Un giovane di 19 anni ha confessato l'omicidio del suo amico 20enne a Sessa Aurunca, affermando che il delitto è scaturito da una lite. Il corpo della vittima è stato ritrovato in avanzato stato di decomposizione.
Giovane confessa omicidio dopo lite violenta
Un ragazzo di 19 anni, di origine romena, ha confessato un terribile crimine. Viktor Oratoriu ha descritto ai carabinieri come ha ucciso il suo amico Vincenzo Iannitti, di 20 anni. L'omicidio sarebbe avvenuto a San Castrese, una frazione di Sessa Aurunca.
Dopo aver commesso il delitto, il giovane ha ammesso di aver nascosto il corpo. Lo ha deposto in un cortile interno. L'area era quella di una casa vecchia e in rovina, adiacente alla sua abitazione. Ha poi cercato di occultarlo con una coperta e delle pietre trovate sul posto.

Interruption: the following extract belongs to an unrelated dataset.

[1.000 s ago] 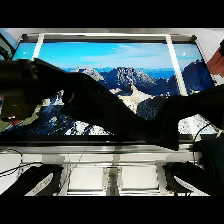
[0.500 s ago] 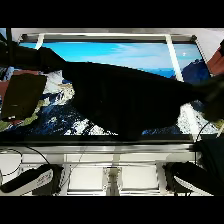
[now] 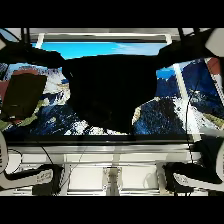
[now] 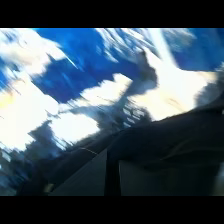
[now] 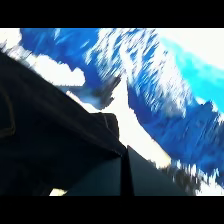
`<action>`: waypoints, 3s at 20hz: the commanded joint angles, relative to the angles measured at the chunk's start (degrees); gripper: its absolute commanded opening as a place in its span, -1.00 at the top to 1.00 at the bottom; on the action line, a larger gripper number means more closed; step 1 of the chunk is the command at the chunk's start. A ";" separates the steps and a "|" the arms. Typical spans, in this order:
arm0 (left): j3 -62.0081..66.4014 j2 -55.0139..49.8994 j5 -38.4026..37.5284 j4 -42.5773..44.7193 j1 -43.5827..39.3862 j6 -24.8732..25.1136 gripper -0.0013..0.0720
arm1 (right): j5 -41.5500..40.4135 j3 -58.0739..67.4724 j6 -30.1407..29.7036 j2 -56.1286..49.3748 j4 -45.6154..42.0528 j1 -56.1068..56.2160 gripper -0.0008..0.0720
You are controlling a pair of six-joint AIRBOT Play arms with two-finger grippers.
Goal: Fold the clothes and pants, and hang the long-sleeved shirts on hangers.
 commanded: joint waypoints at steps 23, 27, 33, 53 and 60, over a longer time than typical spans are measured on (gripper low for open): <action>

Ritrovamento macabro dopo segnalazione
Il tragico ritrovamento è avvenuto la sera precedente. Una segnalazione ha allertato le autorità a causa di un forte odore nauseabondo. Il corpo di Vincenzo Iannitti era in avanzato stato di decomposizione. Questo dettaglio suggerisce che l'omicidio sia avvenuto diverso tempo prima.
Viktor Oratoriu ha confessato solo quando gli inquirenti lo hanno messo alle strette. Era sospettato da giorni. Infatti, era stato l'ultima persona vista con Vincenzo. La scomparsa del 20enne era stata denunciata dalla madre il 19 marzo scorso.
Nessun movente chiaro, solo una lite
Il 19enne non ha fornito un movente chiaro per l'omicidio. Ha parlato solo di una lite. Questa sarebbe degenerata fino a portare all'uccisione di Vincenzo con delle coltellate. Il giovane reo confesso, che aveva frequentato un istituto alberghiero, è apparso estremamente freddo durante l'interrogatorio.
Non ha mostrato alcun segno di pentimento o coinvolgimento emotivo. Questo atteggiamento ha colpito gli inquirenti. Sembrava privo di sentimenti riguardo all'accaduto. La sua apparente indifferenza ha destato ulteriore sconcerto.
Ferita del sospettato: possibile colluttazione o depistaggio
Particolare attenzione è stata posta su una ferita riportata dal 19enne. Proprio il giorno della scomparsa di Vincenzo, Viktor Oratoriu si era recato in ospedale. Aveva una profonda ferita da taglio, suturata con 25 punti. Questa lesione potrebbe essere il risultato di una colluttazione con la vittima.
Tuttavia, gli inquirenti non escludono altre ipotesi. Potrebbe essersi inflitta la ferita da solo. L'obiettivo sarebbe stato quello di depistare le indagini. Potrebbe aver cercato di coprire tracce di sangue della vittima. Le indagini proseguono per chiarire tutti i dettagli.